I am afraid that I have come down with a severe case of the Doula-Bug. For those of you in medical profession, I don't think there is a CPT code or and ICD-9 code for such a virus/illness. I have discovered something VERY strange.
I can have a VERY busy day at work. Most days are great and a normal busy but we all have those days that you are just ready to close the door and pretend that you are not there. I had a good day yesterday (Thursday). It was the normal busy day. Several surgeries to schedule, one new OB patient and my head was completely stopped up. As the day went on, the head was getting worse. I went and had a visit at lunch with one of my Mom's who delivered before Christmas. That was sooo much fun. Her little girl is precious. She had her all dressed up, wide awake and ready. I got some great pictures. Visited with Mom for a little while and talked with her. Of course when I deliver the pictures to her on Saturday, I will see if I can share her with you here on the Blog. Anyway, back to my diagnosis. I was feeling pretty yucky when I left to go over but when I left their apartment, I had no feelings of yucky any longer. I didn't really think much about it until I walked into the building.

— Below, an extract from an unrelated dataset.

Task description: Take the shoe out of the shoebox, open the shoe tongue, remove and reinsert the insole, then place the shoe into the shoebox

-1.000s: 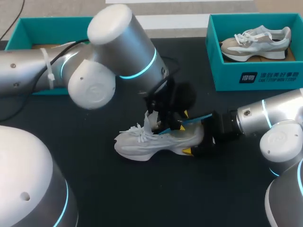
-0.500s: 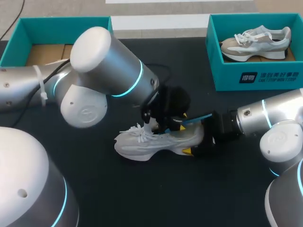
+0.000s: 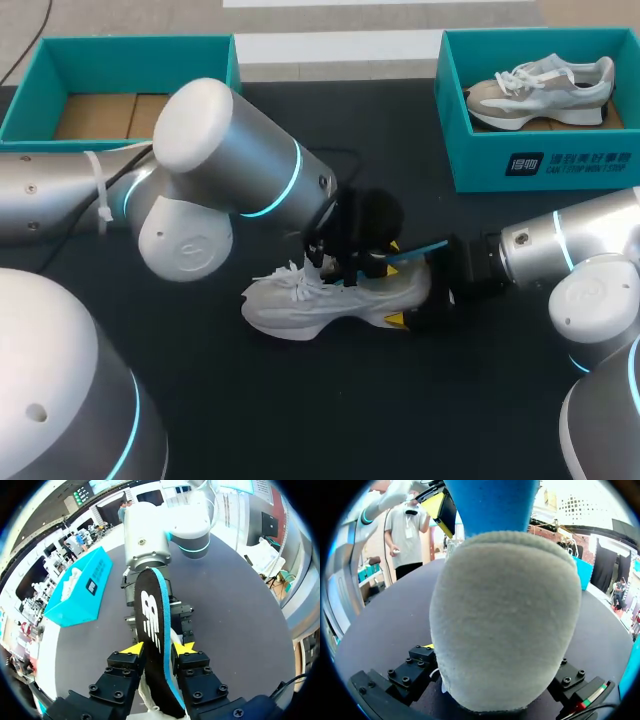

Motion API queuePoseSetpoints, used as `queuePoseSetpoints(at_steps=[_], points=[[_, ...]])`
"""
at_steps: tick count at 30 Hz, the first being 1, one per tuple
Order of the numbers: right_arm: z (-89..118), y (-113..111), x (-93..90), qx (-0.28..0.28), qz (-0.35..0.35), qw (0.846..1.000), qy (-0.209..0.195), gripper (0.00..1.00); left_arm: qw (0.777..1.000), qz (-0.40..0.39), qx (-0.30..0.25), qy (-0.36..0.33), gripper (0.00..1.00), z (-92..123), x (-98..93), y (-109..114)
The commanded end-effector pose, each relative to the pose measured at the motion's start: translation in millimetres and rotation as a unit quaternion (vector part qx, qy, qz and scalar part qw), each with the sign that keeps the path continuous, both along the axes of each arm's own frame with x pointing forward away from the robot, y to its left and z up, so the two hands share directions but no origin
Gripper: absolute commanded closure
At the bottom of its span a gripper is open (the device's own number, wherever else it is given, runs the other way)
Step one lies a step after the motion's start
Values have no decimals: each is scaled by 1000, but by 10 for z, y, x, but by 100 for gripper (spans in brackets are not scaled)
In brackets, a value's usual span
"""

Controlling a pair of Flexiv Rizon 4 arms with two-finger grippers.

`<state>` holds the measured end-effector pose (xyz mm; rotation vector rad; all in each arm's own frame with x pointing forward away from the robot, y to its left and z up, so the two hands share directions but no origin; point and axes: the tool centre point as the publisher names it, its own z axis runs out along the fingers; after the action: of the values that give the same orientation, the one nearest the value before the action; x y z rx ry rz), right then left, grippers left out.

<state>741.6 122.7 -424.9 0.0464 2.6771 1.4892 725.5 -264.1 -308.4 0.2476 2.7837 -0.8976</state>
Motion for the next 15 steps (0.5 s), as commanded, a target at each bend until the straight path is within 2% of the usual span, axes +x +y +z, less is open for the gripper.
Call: queuePoseSetpoints(at_steps=[1, 3, 4, 5, 6, 10, 15], points=[[-16, 9, 5, -1, -1, 1000, 0, 100, 1000, -2, -4, 3, 69, -69, 64, -67], [-16, 9, 5, -1, -1, 1000, 0, 100, 1000, -2, -2, 4, 71, -88, 76, -97], [-16, 9, 5, -1, -1, 1000, 0, 100, 1000, -3, -1, 5, 76, -98, 79, -106], [-16, 9, 5, -1, -1, 1000, 0, 100, 1000, -5, 0, 8, 85, -107, 81, -113], [-16, 9, 5, -1, -1, 1000, 0, 100, 1000, -6, 0, 10, 100, -113, 81, -118], [-16, 9, 5, -1, -1, 1000, 0, 100, 1000, -10, 0, 12, 100, -102, 38, -97], [-16, 9, 5, -1, -1, 1000, 0, 100, 1000, -18, -10, 9, 100, 55, -14, -10]])
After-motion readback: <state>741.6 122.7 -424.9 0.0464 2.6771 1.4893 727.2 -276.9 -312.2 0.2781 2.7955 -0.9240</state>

BAM!!!! Can't breathe, my head has all this pressure in it and my eyes are watering. I made it through the afternoon and talked to my hubby a few times and knowing I needed to go and visit a new Mom right after work. I wasn't sure if I could make it. Do I call and cancel? Do I reschedule? What to do? Well, I decided to go. I got a bit turned around. I called her and found the house. Oh she is precious. I had actually seen her at the Childbirth Class that I attended. We chatted about this and that and her pregnancy and how she was feeling and setting up another meeting and when and what we needed to talk about. Exchanged phone numbers and e-mail addresses. In the back of my mind I am thinking...."I don't feel like I did, maybe I am getting better". Well, let's just say that when I left, I felt like a NEW WOMAN!!!!! No symptoms whatsoever. Now, I know that I am not a doctor, nor a nurse for that matter BUT I am convinced that I have the DOULA-BUG.
Symptoms-a strong desire to serve the expecting mother and her family.
a strong passion to do what the Lord has called you to do.
a strong passion for teen moms, young moms, middle moms and more mature
moms to have the birth experience that they will not forget.
a strong passion to be there, answer questions no matter what they maybe.
Treatment-Serve them the best way possible. Be there for them. Love them. Have compassion. A listening ear. Encourage them that this is what they were created for.
I have been officially diagnosed by ME. There is my passion. There is what the Lord is calling me to do. There is a certain sense that comes over me that I can not explain to anyone. It is just a sense of being in the center of His Will. It's ALOT of hard work. It requires MUCH sacrifice on a lot of people and yet, there is great reward when it's done for Him. I'm just overwhelmed at times at this adventure. I am going to start doing some research on how to make this a full blown ministry. I don't know how that is done. I have no idea of what that means. I don't know but HE DOES!!!!! Is that a blessing or what???????
I will pursue my "Treatments" and love the "cure". Pray with me. Please pray for the Mom's that call on me. May I be there for them and the He would shine through me.